> _Problem to solve_
Verbatim copy, images excluded: write out each record shown below.

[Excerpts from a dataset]

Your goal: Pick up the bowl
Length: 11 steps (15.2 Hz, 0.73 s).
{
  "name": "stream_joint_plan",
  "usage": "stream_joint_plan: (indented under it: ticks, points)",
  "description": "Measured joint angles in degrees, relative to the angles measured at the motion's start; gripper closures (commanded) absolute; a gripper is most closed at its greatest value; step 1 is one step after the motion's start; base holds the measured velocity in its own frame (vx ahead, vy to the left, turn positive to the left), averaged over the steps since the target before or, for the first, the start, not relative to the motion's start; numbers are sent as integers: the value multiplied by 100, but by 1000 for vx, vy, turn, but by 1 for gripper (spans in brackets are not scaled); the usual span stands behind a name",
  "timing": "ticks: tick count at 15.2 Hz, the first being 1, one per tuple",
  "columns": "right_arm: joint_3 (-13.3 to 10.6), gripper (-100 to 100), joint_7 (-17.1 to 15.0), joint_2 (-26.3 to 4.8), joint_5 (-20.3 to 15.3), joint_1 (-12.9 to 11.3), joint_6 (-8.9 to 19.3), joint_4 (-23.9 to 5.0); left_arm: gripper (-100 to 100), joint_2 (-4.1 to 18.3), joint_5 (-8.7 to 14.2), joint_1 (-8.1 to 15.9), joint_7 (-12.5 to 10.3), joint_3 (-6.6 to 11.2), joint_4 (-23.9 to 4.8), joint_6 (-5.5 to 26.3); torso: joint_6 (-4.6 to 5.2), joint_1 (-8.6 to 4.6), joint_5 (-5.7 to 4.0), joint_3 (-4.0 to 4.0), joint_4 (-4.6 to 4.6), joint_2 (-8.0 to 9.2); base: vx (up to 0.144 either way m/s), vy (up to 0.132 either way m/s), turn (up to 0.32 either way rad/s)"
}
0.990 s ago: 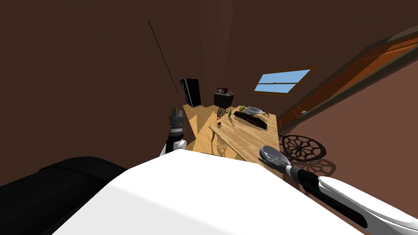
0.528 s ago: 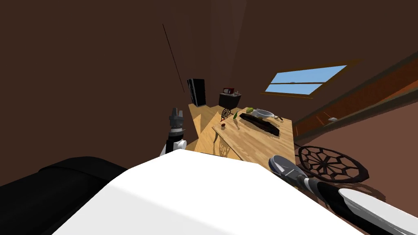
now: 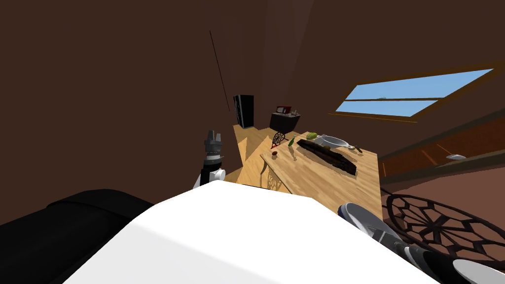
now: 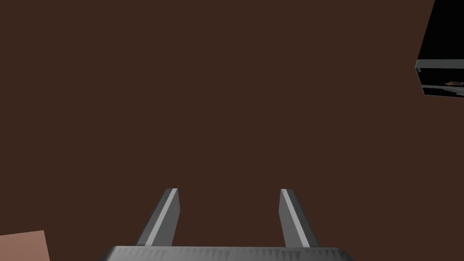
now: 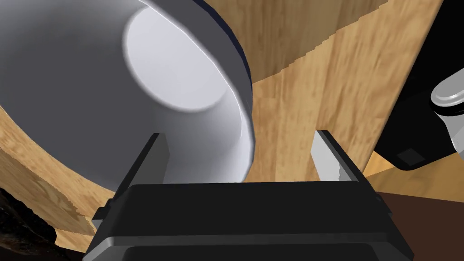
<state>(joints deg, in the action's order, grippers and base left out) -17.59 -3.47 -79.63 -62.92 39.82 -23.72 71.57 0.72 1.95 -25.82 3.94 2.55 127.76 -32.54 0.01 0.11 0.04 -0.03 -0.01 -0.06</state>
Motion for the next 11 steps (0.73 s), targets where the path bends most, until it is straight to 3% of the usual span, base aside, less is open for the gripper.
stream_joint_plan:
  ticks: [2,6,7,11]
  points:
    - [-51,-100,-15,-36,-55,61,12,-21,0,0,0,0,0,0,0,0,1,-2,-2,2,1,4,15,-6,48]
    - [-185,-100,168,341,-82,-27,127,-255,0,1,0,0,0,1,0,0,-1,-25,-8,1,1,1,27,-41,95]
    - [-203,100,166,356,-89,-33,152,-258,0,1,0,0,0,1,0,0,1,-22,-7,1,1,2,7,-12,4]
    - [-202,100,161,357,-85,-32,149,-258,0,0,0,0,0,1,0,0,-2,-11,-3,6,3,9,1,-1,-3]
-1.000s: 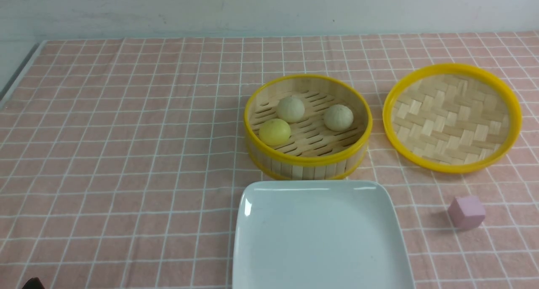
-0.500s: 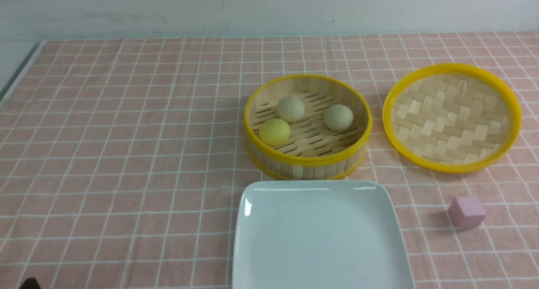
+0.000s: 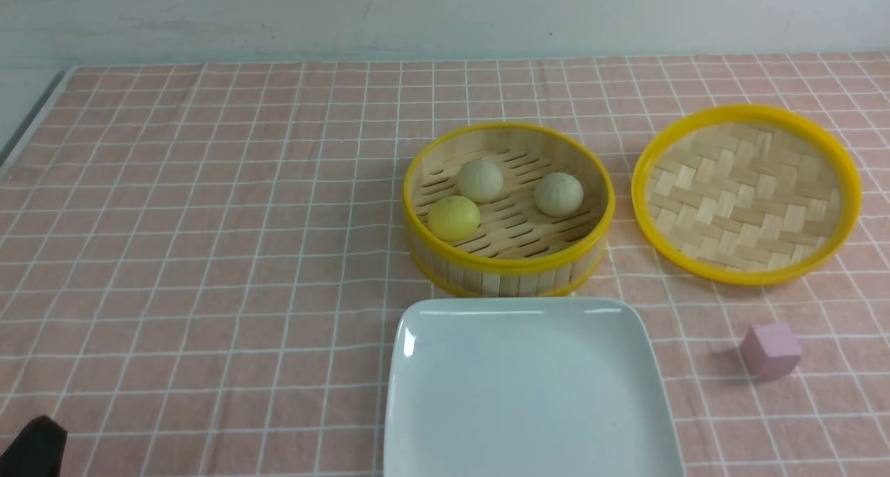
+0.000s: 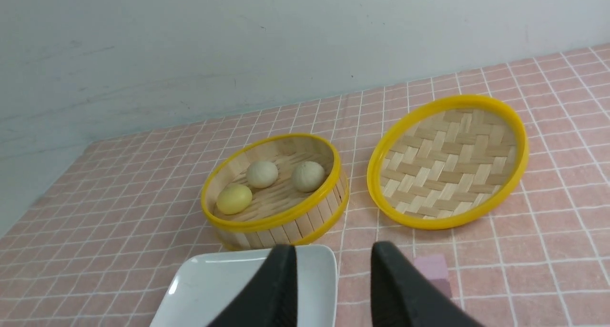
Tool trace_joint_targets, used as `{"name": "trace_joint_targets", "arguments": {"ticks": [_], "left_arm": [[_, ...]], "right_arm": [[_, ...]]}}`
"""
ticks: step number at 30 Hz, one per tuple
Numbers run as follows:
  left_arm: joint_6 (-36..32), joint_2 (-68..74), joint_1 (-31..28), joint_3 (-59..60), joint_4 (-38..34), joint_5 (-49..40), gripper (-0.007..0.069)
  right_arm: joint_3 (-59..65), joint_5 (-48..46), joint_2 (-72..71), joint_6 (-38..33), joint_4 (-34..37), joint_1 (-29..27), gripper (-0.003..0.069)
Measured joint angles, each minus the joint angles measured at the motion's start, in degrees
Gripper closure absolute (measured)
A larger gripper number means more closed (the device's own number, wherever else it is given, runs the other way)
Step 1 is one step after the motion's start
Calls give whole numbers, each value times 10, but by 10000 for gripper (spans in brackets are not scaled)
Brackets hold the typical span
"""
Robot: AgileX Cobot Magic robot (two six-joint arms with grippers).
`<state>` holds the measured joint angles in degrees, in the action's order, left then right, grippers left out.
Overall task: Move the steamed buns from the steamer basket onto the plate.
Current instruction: Use the right arm to grab the steamed stuffed bun that is closest to it
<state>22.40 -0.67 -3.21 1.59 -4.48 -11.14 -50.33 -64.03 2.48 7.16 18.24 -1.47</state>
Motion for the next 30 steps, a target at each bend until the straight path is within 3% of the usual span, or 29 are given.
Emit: {"name": "trace_joint_targets", "arguments": {"ticks": [10, 16, 22, 23, 27, 29, 30], "left_arm": [[50, 0, 0, -4, -21, 117, 182], [54, 6, 0, -121, 10, 43, 216], [-26, 69, 0, -272, 0, -78, 222], [-62, 88, 0, -300, -27, -99, 223], [-172, 128, 0, -329, -143, -130, 225], [-216, 140, 0, -330, -178, -139, 227], [-279, 155, 0, -330, -241, -157, 232]], "right_arm": [[-1, -15, 1, -83, 2, 0, 419], [-3, -36, 79, -149, 15, 0, 419], [-3, 53, 230, -327, 104, 0, 419], [-3, 94, 272, -391, 142, 0, 419], [-3, 161, 372, -536, 223, 0, 419], [-3, 175, 405, -567, 241, 0, 419], [-6, 187, 454, -613, 271, 0, 419]]}}
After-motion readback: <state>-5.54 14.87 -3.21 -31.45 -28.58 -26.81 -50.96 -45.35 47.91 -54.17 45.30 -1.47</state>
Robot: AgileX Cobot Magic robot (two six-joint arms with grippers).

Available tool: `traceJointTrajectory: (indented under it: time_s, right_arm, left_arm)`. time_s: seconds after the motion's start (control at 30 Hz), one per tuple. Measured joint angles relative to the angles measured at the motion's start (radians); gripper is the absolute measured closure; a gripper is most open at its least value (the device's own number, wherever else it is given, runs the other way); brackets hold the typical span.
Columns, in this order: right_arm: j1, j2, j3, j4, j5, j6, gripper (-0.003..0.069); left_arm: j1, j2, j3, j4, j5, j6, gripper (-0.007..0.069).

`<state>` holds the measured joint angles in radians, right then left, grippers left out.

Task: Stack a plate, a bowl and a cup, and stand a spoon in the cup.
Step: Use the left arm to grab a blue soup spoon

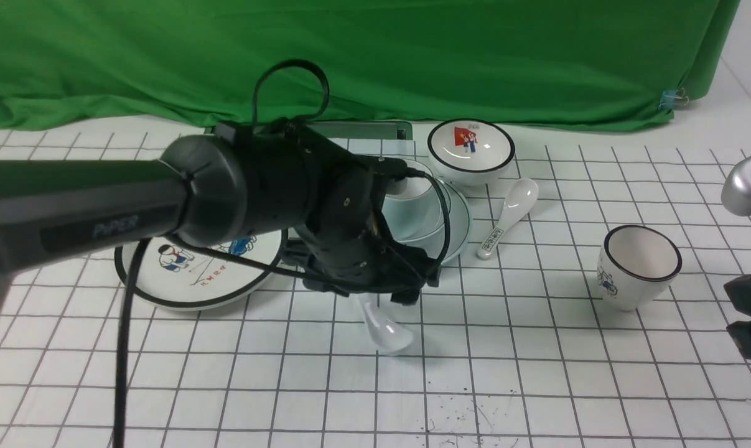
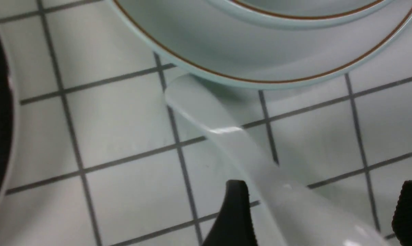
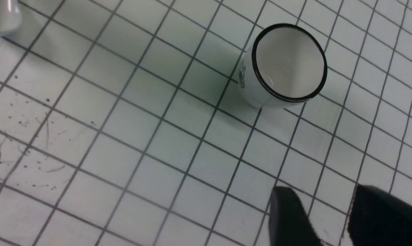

> _Task response_
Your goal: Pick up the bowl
Length: 11 steps (15.2 Hz, 0.73 s).
{
  "name": "stream_joint_plan",
  "usage": "stream_joint_plan: (indented under it: ticks, points)",
  "description": "Measured joint angles in degrees, relative to the angles measured at the motion's start; gripper closures (commanded) absolute; a gripper is most closed at its greatest value; step 1 is one step after the motion's start; base holds the measured velocity in its own frame (vx ahead, vy to the left, turn positive to the left), averaged over the steps since the target before or, for the first, the start, not relative to the motion's start; numbers are sent as integers: the value multiplied by 100, but by 1000 for vx, vy, turn, but by 1 for gripper (spans in brackets are not scaled); the usual span stands behind a name",
  "timing": "ticks: tick count at 15.2 Hz, the first being 1, one per tuple",
  "columns": "right_arm: joint_3 (-13.3 to 10.6), gripper (-100 to 100), joint_7 (-17.1 to 15.0), joint_2 (-26.3 to 4.8), joint_5 (-20.3 to 15.3), joint_1 (-12.9 to 11.3), joint_6 (-8.9 to 19.3), joint_4 (-23.9 to 5.0); left_arm: gripper (-100 to 100), joint_2 (-4.1 to 18.3), joint_5 (-8.7 to 14.2), joint_1 (-8.1 to 15.9), joint_7 (-12.5 to 10.3), joint_3 (-6.6 to 11.2), joint_4 (-23.9 to 4.8), joint_6 (-5.5 to 26.3); torso: joint_6 (-4.6 to 5.2), joint_1 (-8.6 to 4.6), joint_5 (-5.7 to 4.0), joint_3 (-4.0 to 4.0), joint_4 (-4.6 to 4.6), joint_2 (-8.0 to 9.2); base: vx (up to 0.144 either way m/s), vy (up to 0.132 either way m/s), turn (up to 0.32 either way rad/s)"
}
0.990 s ago: 
0.528 s ago: 
now: 
now: 
now: 
<state>(joints deg, in the action's order, grippers and base left out) -17.59 -3.47 -79.63 -62.92 39.82 -23.72 71.57 0.72 1.95 -25.82 3.94 2.55 127.76 -32.54 0.01 0.11 0.04 -0.03 -0.01 -0.06</state>
Motion for the next 11 steps (0.73 s), targets where the path bends most, until it is straight to 3% of the usual span, base aside, less is open for the gripper.
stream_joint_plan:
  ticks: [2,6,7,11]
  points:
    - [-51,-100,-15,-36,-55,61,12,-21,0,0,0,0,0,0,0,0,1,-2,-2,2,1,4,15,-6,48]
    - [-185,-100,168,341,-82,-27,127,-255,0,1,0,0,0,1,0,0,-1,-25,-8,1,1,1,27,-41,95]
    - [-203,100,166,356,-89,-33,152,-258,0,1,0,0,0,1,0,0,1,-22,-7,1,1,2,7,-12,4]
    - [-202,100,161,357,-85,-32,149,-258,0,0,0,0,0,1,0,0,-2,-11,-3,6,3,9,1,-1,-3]
-1.000s: 
-0.500s: 
+0.000s: 
+0.000s: 
Tool trace_joint_targets, used as `{"name": "trace_joint_targets", "arguments": {"ticks": [_], "left_arm": [[_, ...]], "right_arm": [[_, ...]]}}`
"""
ticks: step number at 30 Hz, one per tuple
Numbers run as follows:
  left_arm: joint_6 (-36..32), joint_2 (-68..74), joint_1 (-31..28), joint_3 (-59..60), joint_4 (-38..34), joint_5 (-49..40), gripper (-0.007..0.069)
  right_arm: joint_3 (-59..65), joint_5 (-48..46), joint_2 (-72..71), joint_6 (-38..33), joint_4 (-34..37), joint_1 (-29..27), gripper (-0.003..0.069)
Measured joint angles, each minus the joint angles measured at the motion's start, in degrees
Gripper closure absolute (measured)
A larger gripper number means more closed (the device's own number, wherever else it is given, runs the other way)
Step 1 is one step after the motion's start
Calls give whole numbers, each value times 10, but by 10000 for gripper (spans in brackets are not scaled)
Brackets hold the typical span
"""
Robot: AgileX Cobot Magic robot (two six-joint arms with grippers).
`<state>` holds the measured joint angles in degrees, in the action's order, left then right, grippers left out.
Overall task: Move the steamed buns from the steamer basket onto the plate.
Current instruction: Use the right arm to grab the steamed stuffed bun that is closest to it
<state>22.40 -0.67 -3.21 1.59 -4.48 -11.14 -50.33 -64.03 2.48 7.16 18.24 -1.47</state>
Motion for the next 30 steps, a target at each bend until the straight path is within 3% of the usual span, or 29 are given.
Emit: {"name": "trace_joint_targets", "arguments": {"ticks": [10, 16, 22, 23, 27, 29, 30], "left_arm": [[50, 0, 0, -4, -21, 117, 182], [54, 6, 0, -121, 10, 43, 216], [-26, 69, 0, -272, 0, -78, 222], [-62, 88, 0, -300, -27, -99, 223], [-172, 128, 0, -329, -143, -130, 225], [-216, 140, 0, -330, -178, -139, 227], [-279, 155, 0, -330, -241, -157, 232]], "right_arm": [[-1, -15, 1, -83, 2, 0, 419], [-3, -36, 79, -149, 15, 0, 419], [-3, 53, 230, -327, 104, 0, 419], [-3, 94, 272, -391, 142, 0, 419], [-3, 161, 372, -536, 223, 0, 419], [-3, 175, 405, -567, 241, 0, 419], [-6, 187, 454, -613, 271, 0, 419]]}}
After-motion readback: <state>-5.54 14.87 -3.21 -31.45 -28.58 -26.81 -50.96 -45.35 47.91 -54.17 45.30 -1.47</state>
Robot: AgileX Cobot Magic robot (two six-joint arms with grippers).

Available tool: `traceJointTrajectory: (indented under it: time_s, right_arm, left_arm)`. time_s: seconds after the motion's start (control at 30 Hz), one per tuple. Measured joint angles relative to the angles measured at the motion's start (radians); gripper is the absolute measured closure; a gripper is most open at its least value (the device's own number, wherever else it is given, runs the other way); brackets hold the typical span.
Columns, in this order: right_arm: j1, j2, j3, j4, j5, j6, gripper (-0.003..0.069); left_arm: j1, j2, j3, j4, j5, j6, gripper (-0.007..0.069).

`<state>` holds the measured joint angles in radians, right then left, grippers left out.

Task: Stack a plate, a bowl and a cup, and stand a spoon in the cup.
Step: Use the left arm to grab a blue soup spoon

Nothing else is needed, and the exercise is over.